--- Stored data ---
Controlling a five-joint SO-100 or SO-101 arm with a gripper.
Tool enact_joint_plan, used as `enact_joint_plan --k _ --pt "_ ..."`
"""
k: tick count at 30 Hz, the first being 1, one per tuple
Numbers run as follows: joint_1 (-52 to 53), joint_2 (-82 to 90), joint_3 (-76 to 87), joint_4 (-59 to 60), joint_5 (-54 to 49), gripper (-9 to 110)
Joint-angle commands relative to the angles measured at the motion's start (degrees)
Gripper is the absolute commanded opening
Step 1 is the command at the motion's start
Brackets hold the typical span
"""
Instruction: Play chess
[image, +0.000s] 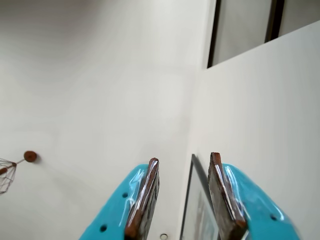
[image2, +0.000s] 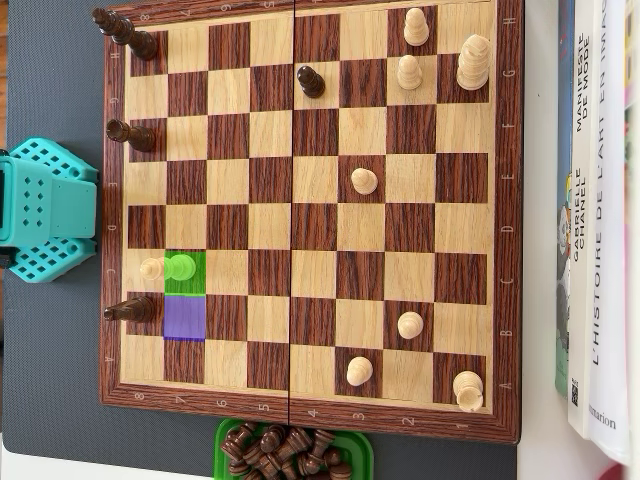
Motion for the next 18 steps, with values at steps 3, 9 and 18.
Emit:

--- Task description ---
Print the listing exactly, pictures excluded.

--- Solution to the exercise ---
Controlling a five-joint SO-100 or SO-101 arm with a gripper.
Tool enact_joint_plan, used as `enact_joint_plan --k _ --pt "_ ..."`
"""
k: tick count at 30 Hz, the first being 1, one per tuple
Numbers run as follows: joint_1 (-52 to 53), joint_2 (-82 to 90), joint_3 (-76 to 87), joint_4 (-59 to 60), joint_5 (-54 to 49), gripper (-9 to 110)
Joint-angle commands relative to the angles measured at the motion's start (degrees)
Gripper is the absolute commanded opening
Step 1 is the command at the motion's start
Brackets hold the typical span
"""
Instruction: Play chess
[image, +0.000s] 
[image2, +0.000s] 
Motion for the next 18 steps, with values at steps 3, 9 and 18.
Emit:

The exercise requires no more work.